Write out every entry in full. Leave nothing out.
..............................
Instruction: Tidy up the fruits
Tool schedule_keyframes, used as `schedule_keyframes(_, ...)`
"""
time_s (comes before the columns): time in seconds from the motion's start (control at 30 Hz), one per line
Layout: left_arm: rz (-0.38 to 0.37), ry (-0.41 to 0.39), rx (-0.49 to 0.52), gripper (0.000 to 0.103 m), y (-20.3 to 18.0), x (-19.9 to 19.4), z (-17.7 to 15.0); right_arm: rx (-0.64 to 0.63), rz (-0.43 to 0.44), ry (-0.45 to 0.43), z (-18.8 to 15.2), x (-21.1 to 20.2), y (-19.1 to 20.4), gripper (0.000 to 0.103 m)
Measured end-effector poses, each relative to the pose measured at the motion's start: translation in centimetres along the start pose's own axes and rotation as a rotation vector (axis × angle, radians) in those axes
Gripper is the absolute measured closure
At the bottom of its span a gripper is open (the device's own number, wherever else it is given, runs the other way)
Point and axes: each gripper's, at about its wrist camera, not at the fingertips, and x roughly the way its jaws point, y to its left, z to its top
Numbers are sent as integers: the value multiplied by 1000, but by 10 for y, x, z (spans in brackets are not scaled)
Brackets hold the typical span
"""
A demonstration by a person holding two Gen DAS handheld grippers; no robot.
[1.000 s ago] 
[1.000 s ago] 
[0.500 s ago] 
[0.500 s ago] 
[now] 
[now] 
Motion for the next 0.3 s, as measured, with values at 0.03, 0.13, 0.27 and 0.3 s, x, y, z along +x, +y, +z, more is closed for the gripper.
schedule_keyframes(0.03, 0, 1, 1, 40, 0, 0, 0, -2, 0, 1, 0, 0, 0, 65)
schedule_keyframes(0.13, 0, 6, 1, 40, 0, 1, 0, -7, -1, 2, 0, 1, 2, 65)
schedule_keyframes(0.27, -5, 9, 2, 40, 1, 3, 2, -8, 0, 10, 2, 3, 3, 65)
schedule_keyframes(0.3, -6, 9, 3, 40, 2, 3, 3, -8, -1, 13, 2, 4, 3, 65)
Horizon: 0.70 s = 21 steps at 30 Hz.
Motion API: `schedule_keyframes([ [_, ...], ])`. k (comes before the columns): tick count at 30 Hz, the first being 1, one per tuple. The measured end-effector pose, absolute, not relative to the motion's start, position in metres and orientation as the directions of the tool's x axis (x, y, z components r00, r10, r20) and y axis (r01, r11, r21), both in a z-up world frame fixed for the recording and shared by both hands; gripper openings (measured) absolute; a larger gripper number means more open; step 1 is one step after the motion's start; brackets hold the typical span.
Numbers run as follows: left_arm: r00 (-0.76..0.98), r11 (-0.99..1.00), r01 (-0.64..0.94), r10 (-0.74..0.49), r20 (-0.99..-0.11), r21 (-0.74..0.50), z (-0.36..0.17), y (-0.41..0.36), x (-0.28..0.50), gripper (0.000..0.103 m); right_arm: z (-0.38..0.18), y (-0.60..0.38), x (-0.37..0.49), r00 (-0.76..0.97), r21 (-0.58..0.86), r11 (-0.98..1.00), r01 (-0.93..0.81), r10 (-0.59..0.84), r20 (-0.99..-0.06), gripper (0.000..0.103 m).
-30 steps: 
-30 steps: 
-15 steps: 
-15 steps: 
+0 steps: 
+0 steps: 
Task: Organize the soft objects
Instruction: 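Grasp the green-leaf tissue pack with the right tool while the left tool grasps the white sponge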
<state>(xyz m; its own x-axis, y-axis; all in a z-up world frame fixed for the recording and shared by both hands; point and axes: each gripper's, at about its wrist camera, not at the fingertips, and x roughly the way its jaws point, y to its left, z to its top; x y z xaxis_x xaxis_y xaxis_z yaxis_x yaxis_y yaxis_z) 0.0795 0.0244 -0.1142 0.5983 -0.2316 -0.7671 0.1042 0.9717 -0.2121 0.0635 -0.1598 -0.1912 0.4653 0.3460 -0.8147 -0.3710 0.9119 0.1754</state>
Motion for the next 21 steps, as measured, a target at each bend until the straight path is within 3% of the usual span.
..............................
**SOLUTION TO THE PROBLEM:**
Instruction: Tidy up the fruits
Tool schedule_keyframes, used as `schedule_keyframes(_, ...)`
"""
time_s (comes before the columns): time in seconds from the motion's start (control at 30 Hz), one per line
Layout: left_arm: rz (-0.38 to 0.37), ry (-0.41 to 0.39), rx (-0.49 to 0.52), gripper (0.000 to 0.103 m), y (-20.3 to 18.0), x (-19.9 to 19.4), z (-17.7 to 15.0); right_arm: rx (-0.64 to 0.63), rz (-0.43 to 0.44), ry (-0.45 to 0.43), z (-18.8 to 15.2), x (-21.1 to 20.2), y (-19.1 to 20.4), gripper (0.000 to 0.103 m)
Measured end-effector poses, each relative to the pose measured at the motion's start: translation in centimetres along the start pose's own axes and rotation as a rotation vector (axis × angle, radians) in those axes
Gripper is the absolute measured closure
At the bottom of its span a gripper is open (the device's own number, wherever else it is given, runs the other way)
Point and axes: each gripper's, at about its wrist camera, not at the fingertips, and x roughly the way its jaws point, y to its left, z to its top
Numbers are sent as integers: the value multiplied by 1000, but by 10 for y, x, z (spans in brackets are not scaled)
Brackets hold the typical span
"""
A demonstration by a person holding two Gen DAS handheld grippers; no robot.
[1.000 s ago] 
[1.000 s ago] 
[0.500 s ago] 
[0.500 s ago] 
[now] 
[now] 
Motion for the next 0.3 s, as measured, with values at 0.03, 0.13, 0.27 and 0.3 s, x, y, z along +x, +y, +z, more is closed for the gripper.
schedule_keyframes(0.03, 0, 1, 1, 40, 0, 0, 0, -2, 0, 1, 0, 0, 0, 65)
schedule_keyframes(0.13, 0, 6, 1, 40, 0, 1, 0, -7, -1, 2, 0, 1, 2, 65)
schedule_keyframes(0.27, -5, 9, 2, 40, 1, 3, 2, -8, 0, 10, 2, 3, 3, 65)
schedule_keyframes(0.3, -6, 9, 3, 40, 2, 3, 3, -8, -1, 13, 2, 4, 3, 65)
Horizon: 0.70 s = 21 steps at 30 Hz.
Motion API: `schedule_keyframes([ [_, ...], ])`. k (comes before the columns): tick count at 30 Hz, the first being 1, one per tuple. The measured end-effector pose, absolute, not relative to the motion's start, position in metres and orientation as the directions of the tool's x axis (x, y, z components r00, r10, r20) and y axis (r01, r11, r21), both in a z-up world frame fixed for the recording and shared by both hands; gripper openings (measured) absolute; a larger gripper number means more open; step 1 is one step after the motion's start; brackets hold the typical span.
Numbers run as follows: left_arm: r00 (-0.76..0.98), r11 (-0.99..1.00), r01 (-0.64..0.94), r10 (-0.74..0.49), r20 (-0.99..-0.11), r21 (-0.74..0.50), z (-0.36..0.17), y (-0.41..0.36), x (-0.28..0.50), gripper (0.000..0.103 m); right_arm: z (-0.38..0.18), y (-0.60..0.38), x (-0.37..0.49), r00 (-0.76..0.97), r21 (-0.58..0.86), r11 (-0.98..1.00), r01 (-0.93..0.81), r10 (-0.59..0.84), r20 (-0.99..-0.06), gripper (0.000..0.103 m).
-30 steps: 
-30 steps: 
-15 steps: 
-15 steps: 
+0 steps: 
+0 steps: 
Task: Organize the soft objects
Instruction: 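Grasp the green-leaf tissue pack with the right tool while the left tool grasps the white sponge
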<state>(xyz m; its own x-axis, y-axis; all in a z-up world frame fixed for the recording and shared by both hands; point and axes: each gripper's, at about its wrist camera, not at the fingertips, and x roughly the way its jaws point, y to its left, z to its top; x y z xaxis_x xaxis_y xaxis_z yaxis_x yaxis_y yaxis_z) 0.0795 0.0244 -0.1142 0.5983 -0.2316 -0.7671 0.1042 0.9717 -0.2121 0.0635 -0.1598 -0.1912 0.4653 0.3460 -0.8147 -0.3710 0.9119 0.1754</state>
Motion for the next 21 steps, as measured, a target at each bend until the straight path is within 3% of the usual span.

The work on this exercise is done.